Written by Annie Nymous on . Posted in Uncategorized

 

When I went to school, I was taught that the field of science was showing that many of the ideas we had about the way the world worked were wrong.  Until very recent history, people accepted that the world worked the way our prejudices told us it should work.  For example, the earth appears to be flat so it must be flat.  Heavy objects should fall faster than light ones, so this must be true.  (Galileo proved this was  not true:  gravity affects all objects the same way and, except for the effect of air resistance, they all fall at the same speed.  Galileo failed to convince the jury of this however: their prejudices were too strong, so he was jailed for life for ‘teaching false sciences.’

Science often tells us that things we think should work a certain way really don’t work that way.  Science is a precise field.  It starts with observation.  We see things happening.  We then come up with something called a ‘theory.’  The theory is basically a guess about how all of the things we see could have happened at the same time.  For example, in 1905, Einstein was working in a patent office and came across Tesla’s request for a patent on a devices that turned sunlight into electricity.  Einstein had gone to school and learned this was impossible:  sunlight was energy and electrons were matter.  They are different things and pure light energy can never move electrons.  But Tesla had shown that this did happen.  He had already patented the devices in the United States and wanted a patent in Switzerland where Einstein was working.  Einstein made a device like the one Tesla had built (instructions are in the patent application) and it worked exactly as Tesla had said.  It was impossible, according to the standard laws of physics.  But he could see with his own eyes that it was happening.

Einstein came up with a theory to explain this.  His theory was that matter and energy are not two different things, they are two different forms of the same thing.  Under the right conditions, energy could turn into matter and vice versa.  He went through the math to determine what exactly how much energy was contained in each unit of matter.  He determined that e=mc2, meaning that total energy in joules was equal to the mass in kilograms times the speed of light (in meters per second) squared. 

We know that this is correct. It doesn’t sound like it should be right.  How can a kilogram of matter be turned into energy to blow up an entire city?  How can something that appears to have no weight, like a light wave, move enough electrons through a wire to run a refrigerator or television? It doesn’t seemright.  But it has been proven.  It is not a ‘theory’ it is a ‘scientific principle.’  If you are a scientist, you don’t have the option of picking and choosing what to believe.  If it a proven scientific principle, you can’t reject it without also rejecting science, and you are therefore not a scientist anymore. 

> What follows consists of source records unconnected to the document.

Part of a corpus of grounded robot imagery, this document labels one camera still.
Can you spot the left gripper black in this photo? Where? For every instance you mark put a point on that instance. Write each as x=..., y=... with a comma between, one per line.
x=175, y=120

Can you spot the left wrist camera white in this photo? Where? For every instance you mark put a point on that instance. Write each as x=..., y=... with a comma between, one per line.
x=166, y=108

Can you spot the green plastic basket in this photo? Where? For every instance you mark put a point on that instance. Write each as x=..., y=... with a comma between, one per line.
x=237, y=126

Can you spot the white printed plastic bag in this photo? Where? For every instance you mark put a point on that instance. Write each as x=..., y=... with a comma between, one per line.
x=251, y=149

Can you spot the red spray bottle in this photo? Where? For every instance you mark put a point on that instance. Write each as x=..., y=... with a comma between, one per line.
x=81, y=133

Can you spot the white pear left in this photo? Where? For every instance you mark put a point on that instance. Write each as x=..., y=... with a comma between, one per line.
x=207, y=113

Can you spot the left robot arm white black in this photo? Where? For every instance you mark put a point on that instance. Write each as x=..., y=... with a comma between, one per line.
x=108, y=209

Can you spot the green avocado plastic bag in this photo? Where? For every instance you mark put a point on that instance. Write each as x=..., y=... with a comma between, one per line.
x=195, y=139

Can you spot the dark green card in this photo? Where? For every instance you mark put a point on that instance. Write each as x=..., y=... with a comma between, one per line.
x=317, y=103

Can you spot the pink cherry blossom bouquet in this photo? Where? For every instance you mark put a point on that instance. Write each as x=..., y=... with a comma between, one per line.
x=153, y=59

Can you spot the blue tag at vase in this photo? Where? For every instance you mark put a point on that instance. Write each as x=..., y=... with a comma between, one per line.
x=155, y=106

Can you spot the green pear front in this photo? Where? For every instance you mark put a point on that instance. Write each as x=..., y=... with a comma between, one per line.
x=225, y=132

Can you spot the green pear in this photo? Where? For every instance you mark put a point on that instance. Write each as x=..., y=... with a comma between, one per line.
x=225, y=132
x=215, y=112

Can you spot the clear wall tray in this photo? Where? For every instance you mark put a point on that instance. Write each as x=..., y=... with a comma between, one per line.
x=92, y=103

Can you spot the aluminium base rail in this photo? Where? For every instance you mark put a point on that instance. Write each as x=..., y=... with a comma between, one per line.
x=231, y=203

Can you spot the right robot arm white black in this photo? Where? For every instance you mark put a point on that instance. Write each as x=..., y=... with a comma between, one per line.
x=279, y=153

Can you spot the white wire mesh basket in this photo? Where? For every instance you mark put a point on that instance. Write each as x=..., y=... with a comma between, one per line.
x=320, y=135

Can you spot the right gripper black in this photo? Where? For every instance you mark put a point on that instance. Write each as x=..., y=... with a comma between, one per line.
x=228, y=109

Sometimes, people don’t likethe things that science has proven. When Darwin first proposed his theory of evolution, for example, he faced furious opposition.  People didn’t want to think that humans evolved. They want to accept that we are special and look for was to accept this.  They want to accept religious principles that have been accepted for thousands of years.  They want to be on the same page with the people they talk to, who talk about the miracle of creation and love that the creator had for us.  But Darwin proposed various tests that could be performed to verify his theory. It passed every single test. Many people have tried to find tests that show the opposite.  None have succeeded, at least not using any scientific methods.  People don’t like the principle and try to claim it is not a principle at all, but  still a theory:  a guess that is as likely to be wrong as right.  But they can’t claim to be scientific and still make this claim.  If you accept science, you have to accept the truths it gives you, even if you don’t think this is the way the world should work or the way you want it to work. 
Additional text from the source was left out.